## What is expected
When you copy the listing, skip the images and return each line verbatim.

## Material provided
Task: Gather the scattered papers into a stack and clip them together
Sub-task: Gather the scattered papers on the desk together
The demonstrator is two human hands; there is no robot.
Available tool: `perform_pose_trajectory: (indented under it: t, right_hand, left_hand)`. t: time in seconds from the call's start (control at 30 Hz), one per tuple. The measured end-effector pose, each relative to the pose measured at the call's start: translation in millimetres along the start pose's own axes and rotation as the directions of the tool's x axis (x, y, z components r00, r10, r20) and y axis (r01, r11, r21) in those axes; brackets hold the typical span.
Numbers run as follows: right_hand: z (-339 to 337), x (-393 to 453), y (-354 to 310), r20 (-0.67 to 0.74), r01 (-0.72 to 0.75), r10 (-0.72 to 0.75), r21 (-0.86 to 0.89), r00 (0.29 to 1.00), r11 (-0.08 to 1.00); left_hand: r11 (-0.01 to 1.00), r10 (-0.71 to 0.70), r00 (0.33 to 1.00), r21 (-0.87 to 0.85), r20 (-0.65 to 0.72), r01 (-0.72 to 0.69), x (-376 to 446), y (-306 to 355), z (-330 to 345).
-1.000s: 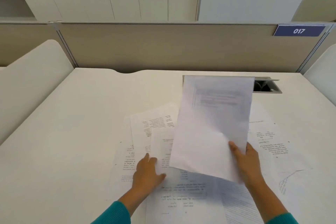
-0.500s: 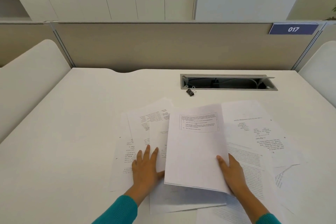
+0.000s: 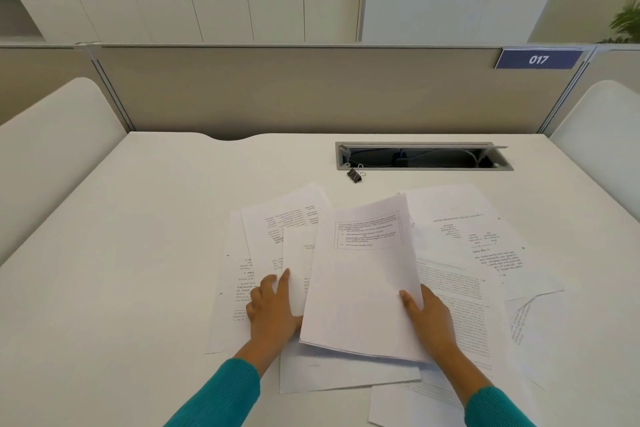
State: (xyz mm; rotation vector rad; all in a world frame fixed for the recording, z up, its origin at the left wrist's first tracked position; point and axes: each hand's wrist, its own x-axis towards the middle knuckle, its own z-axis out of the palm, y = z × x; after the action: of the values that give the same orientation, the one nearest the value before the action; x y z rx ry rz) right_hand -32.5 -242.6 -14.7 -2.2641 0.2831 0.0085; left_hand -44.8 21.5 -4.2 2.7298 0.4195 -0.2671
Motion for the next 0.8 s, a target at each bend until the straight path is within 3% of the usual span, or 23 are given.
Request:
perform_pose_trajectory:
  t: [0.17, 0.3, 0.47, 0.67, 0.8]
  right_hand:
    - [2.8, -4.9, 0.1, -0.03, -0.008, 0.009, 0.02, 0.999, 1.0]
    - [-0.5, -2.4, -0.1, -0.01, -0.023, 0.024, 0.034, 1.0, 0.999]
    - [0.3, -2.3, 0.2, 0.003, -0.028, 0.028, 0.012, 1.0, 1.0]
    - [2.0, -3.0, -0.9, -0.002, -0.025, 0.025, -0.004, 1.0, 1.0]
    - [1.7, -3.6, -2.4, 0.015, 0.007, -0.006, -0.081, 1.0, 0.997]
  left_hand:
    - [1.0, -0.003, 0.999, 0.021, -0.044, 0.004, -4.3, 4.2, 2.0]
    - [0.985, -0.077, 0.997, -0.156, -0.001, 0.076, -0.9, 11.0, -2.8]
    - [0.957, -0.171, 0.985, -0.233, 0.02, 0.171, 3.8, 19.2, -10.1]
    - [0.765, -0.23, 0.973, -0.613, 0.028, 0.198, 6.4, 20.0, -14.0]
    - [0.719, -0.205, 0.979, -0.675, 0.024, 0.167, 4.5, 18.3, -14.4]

## Solution to the problem
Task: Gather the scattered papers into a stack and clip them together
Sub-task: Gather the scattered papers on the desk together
The demonstrator is two human hands; there is no robot.
Available tool: `perform_pose_trajectory: (indented under it: t, right_hand, left_hand)`. t: time in seconds from the call's start (control at 30 Hz), one per tuple. The measured end-effector pose, each relative to the pose measured at the call's start: translation in millimetres along the start pose's own axes and rotation as the directions of the tool's x axis (x, y, z components r00, r10, r20) and y axis (r01, r11, r21) in those axes; brackets hold the typical span.
Numbers run as follows: right_hand: z (-339 to 337), x (-393 to 453), y (-354 to 310), r20 (-0.67 to 0.74), r01 (-0.72 to 0.75), r10 (-0.72 to 0.75), r21 (-0.86 to 0.89), r00 (0.29 to 1.00), r11 (-0.08 to 1.00); left_hand: r11 (-0.01 to 1.00), r10 (-0.71 to 0.70), r00 (0.33 to 1.00), r21 (-0.87 to 0.85), r20 (-0.65 to 0.72), r01 (-0.72 to 0.69), x (-376 to 446), y (-306 to 355), z (-330 to 345).
-1.000s: 
-0.500s: 
+0.000s: 
State: (xyz mm; rotation vector rad; all in a world frame fixed for the recording, z up, its origin at the left wrist's first tracked position; point and axes: each hand's wrist, its own x-axis towards the middle knuckle, its own z-axis out of the palm, y = z × x; after the action: of the values that give the same orientation, the one nearest the value before the action; x y z rx ry rz) right_hand -32.5 -242.6 -14.7 -2.2641 0.2831 0.0085; left_hand -44.8 21.5 -4.2 2.7298 0.4195 -0.2671
Motion for the next 0.8 s, a target at each bend until the straight path is within 3% of the usual span, or 23 are given.
Request:
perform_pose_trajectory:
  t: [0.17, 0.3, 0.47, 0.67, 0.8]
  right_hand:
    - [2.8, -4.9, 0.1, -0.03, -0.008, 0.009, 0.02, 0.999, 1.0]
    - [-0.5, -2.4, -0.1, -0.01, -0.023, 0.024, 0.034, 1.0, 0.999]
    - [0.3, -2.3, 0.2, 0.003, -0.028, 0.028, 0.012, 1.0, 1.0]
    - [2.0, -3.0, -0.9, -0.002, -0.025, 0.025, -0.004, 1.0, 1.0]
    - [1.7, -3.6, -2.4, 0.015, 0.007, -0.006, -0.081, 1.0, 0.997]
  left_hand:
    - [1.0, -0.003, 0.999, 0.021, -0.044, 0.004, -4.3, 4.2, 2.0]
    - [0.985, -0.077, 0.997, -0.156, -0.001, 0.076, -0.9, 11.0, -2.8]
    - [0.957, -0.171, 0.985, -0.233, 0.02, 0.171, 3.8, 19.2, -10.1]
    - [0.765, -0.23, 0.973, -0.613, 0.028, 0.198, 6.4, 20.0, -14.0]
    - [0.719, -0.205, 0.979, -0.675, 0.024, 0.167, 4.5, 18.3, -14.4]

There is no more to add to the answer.